After planning for a Monday reopening for its first “bubble” groups at both area elementary schools, LHPUSD instead opened to just 14 transitional kindergarten and kindergarten students in La Honda this week.

Superintendent Amy Wooliever wrote in a statement to the Review that after the positive case was discovered in the preschool, she closed the program and worked with Puente de la Costa Sur and San Mateo County to test students and families that same day.

“As we monitor possible community spread, and in an abundance of caution, we decided to delay the start of our first Pescadero bubble as additional testing occurs and we work with (the county) to contact trace,” Wooliever wrote. “The safety of our students and staff remains our highest priority.”

Wooliever said the possibility of a positive case in LHPUSD has been top of mind as district officials have partnered with the county and Puente to conduct monthly community testing and some additional targeted testing.

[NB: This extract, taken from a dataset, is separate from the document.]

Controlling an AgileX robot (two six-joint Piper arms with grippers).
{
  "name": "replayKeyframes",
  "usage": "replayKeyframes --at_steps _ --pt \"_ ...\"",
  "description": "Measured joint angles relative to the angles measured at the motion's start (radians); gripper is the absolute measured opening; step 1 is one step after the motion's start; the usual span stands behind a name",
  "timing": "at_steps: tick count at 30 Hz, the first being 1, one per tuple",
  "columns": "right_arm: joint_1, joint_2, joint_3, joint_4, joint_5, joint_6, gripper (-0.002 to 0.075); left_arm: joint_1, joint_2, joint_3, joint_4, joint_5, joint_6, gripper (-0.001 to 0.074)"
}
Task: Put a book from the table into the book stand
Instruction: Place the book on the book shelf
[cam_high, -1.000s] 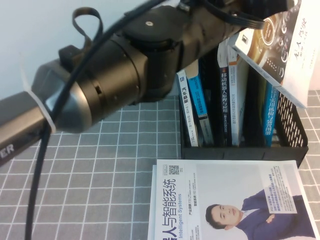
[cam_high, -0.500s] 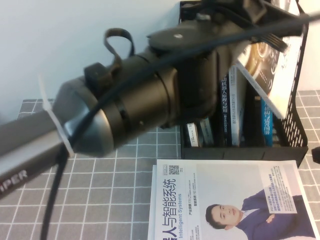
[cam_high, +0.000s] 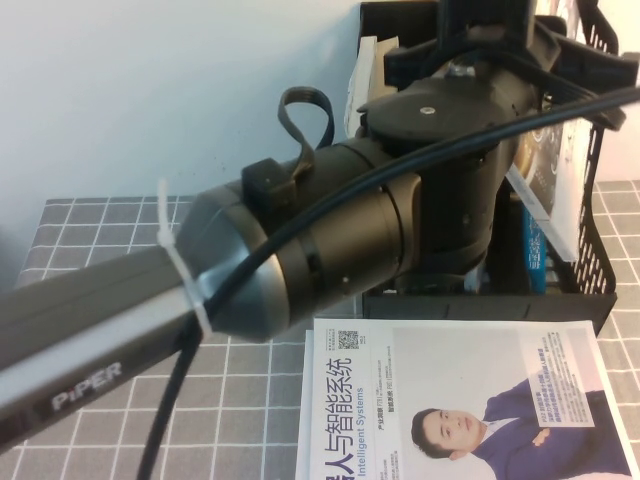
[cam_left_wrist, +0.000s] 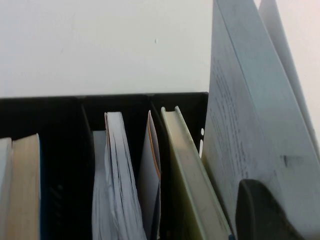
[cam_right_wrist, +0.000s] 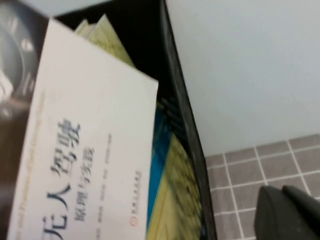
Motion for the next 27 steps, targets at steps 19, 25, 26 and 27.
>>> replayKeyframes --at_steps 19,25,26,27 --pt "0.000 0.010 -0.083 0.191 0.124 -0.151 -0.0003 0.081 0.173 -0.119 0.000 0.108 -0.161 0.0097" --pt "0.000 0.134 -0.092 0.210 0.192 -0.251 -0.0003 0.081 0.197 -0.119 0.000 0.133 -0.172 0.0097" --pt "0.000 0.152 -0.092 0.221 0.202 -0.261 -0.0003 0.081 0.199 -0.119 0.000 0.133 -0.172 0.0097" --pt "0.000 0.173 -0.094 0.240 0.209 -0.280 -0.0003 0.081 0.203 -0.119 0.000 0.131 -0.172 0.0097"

According to case numbers from San Mateo County Department of Health updated last Friday, Pescadero is now reporting 20 cases, a slight increase from the two-dozen cases reported earlier in the month. In neighboring La Honda and Loma Mar, there are fewer than 10 known cases in each.

In late October, the district got approval from the county to reopen its campuses, and planned to operate in-person from 8 a.m. to 12:30 p.m. in “bubble” groups of no more than 14 students. The first bubbles back were to include transitional kindergarteners and kindergarteners at La Honda Elementary School and kindergarteners and first graders at Pescadero Elementary School.

Instead, Pescadero elementary’s reopening has been postponed until Nov. 17 with the preschool reopening planned for Nov. 19. Wooliever said the first day at La Honda Elementary was a success.

The district’s initial plan was for each new bubble of elementary students to be brought back at least one week apart. It has not yet scheduled reopening for additional bubbles.

At the last school board meeting, Wooliever said that elementary sites were outfitted with filters and will adhere to strict cleaning protocols during reopening. The two schools are also utilizing outdoor space and requiring masks and COVID-19 screenings for every student every day.

(6) comments

John Charles Ullom

Hospitals are running out of beds in rural Wisconsin: --

Hospitals are running low on nurses: --

Scott McVicker

Note to the Branch Covidians...

The idea of tracking and tracing a virus which has become endemic is a foolish waste of effort and money. I do wish you could break out of this mindset. In this County, there have been ZERO deaths associated with COVID for the under 30 age group (see the County Health Department's data).

Fear of a virus which has taken 162 persons out of a County population of more than 771,000 has chased you down this rabbit hole of over-reaction. And once started on that path you resist changing your strategy, again, out of fear.

If you looked a bit deeper, chances are this child would have been the majority of the population that encounters this virus. Follow-up reporting please.

John Charles Ullom

Your sick insult is just that, sick. Not even close to being funny. Maybe you prefer this: --

Or maybe you would like to see stories in the Review like this one from North Dakota: --

Or this one from South Dakota: --

Your joke fails.

Scott McVicker

I see Clay has allowed this to be re-posted.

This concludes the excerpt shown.